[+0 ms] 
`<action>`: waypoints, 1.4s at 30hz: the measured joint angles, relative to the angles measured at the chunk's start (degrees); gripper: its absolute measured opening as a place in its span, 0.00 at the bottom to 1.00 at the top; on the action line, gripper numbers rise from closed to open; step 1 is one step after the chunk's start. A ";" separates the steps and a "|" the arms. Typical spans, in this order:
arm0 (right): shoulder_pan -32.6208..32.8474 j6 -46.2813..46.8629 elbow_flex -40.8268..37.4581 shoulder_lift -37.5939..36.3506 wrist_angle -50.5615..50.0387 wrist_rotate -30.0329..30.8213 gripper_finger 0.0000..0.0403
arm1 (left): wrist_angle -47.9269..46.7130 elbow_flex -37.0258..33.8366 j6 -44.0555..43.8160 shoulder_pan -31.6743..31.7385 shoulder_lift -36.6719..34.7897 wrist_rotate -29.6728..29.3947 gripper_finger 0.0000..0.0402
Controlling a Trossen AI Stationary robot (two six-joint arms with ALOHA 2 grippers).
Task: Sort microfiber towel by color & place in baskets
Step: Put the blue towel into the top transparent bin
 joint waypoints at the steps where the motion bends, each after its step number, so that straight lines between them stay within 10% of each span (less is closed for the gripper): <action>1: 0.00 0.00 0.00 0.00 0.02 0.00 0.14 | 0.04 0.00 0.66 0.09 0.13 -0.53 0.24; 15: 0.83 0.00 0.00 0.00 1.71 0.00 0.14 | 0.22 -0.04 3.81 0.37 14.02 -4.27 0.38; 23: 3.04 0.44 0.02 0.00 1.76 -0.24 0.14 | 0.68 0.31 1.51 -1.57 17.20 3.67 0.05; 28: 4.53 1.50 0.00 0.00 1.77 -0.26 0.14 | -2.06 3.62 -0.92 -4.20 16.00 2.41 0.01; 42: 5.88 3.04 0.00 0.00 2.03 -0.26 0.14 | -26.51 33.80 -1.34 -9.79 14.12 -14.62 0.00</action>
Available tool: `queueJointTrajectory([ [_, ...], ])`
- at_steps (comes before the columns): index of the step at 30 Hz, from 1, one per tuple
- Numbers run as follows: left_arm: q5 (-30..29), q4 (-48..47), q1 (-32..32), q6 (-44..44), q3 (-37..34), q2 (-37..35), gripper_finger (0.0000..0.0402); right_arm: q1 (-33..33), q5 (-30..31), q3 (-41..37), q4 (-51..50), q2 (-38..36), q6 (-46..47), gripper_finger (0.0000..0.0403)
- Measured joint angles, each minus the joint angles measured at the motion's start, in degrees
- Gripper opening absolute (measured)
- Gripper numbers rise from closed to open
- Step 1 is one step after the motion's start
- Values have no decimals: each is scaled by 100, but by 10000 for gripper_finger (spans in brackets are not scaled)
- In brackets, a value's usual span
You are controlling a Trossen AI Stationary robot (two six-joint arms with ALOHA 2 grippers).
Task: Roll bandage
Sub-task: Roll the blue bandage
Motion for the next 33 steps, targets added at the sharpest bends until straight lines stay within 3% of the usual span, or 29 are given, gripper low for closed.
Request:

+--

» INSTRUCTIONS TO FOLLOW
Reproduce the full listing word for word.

» REPLY
[+0 ms] 
`<action>`: waypoints, 1.4s at 30hz: the measured joint angles, relative to the angles measured at the chunk's start (degrees); gripper: its absolute measured opening as a place in its span, 0.00 at the bottom to 1.00 at the top; on the action line, gripper numbers rise from closed to open; step 1 is one step after the chunk's start. A ";" separates the steps and a "|" the arms. Typical spans, in this order:
arm0 (right): shoulder_pan -32.6208..32.8474 j6 -46.2813..46.8629 elbow_flex -40.8268..37.4581 shoulder_lift -37.5939..36.3506 wrist_angle -50.5615..50.0387 wrist_rotate -30.0329..30.8213 gripper_finger 0.0000..0.0403
arm1 (left): wrist_angle -47.9269..46.7130 elbow_flex -37.0258..33.8366 j6 -44.0555..43.8160 shoulder_pan -31.6743..31.7385 shoulder_lift -36.6719..34.7897 wrist_rotate -29.6728..29.3947 gripper_finger 0.0000..0.0402
Controlling a Trossen AI Stationary robot (two six-joint arms with ALOHA 2 grippers).
Task: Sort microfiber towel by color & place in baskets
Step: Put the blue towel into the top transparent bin
 joint waypoints at the steps where the motion bends, each after its step number, so that straight lines between them stay within 10% of each span (less is closed for the gripper): <action>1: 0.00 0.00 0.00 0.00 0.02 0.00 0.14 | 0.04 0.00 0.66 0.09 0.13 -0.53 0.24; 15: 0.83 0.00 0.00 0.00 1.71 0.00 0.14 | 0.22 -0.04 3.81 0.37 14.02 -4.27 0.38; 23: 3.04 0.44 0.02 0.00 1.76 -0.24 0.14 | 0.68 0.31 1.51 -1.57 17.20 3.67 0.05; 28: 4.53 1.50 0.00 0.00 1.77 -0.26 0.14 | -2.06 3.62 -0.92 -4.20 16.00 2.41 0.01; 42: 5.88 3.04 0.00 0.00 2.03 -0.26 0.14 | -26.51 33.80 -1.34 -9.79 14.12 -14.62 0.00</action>
Available tool: `queueJointTrajectory([ [_, ...], ])`
- at_steps (comes before the columns): index of the step at 30 Hz, from 1, one per tuple
- Numbers run as follows: left_arm: q5 (-30..29), q4 (-48..47), q1 (-32..32), q6 (-44..44), q3 (-37..34), q2 (-37..35), gripper_finger (0.0000..0.0402); right_arm: q1 (-33..33), q5 (-30..31), q3 (-41..37), q4 (-51..50), q2 (-38..36), q6 (-46..47), gripper_finger (0.0000..0.0403)
- Measured joint angles, each minus the joint angles measured at the motion's start, in degrees
- Gripper opening absolute (measured)
- Gripper numbers rise from closed to open
- Step 1 is one step after the motion's start
- Values have no decimals: each is scaled by 100, but by 10000 for gripper_finger (spans in brackets are not scaled)
- In brackets, a value's usual span
You are controlling a Trossen AI Stationary robot (two six-joint arms with ALOHA 2 grippers).
Task: Roll bandage
Sub-task: Roll the blue bandage
Motion for the next 33 steps, targets added at the sharpest bends until straight lines stay within 3% of the usual span, or 29 are given, gripper low for closed.
Request:

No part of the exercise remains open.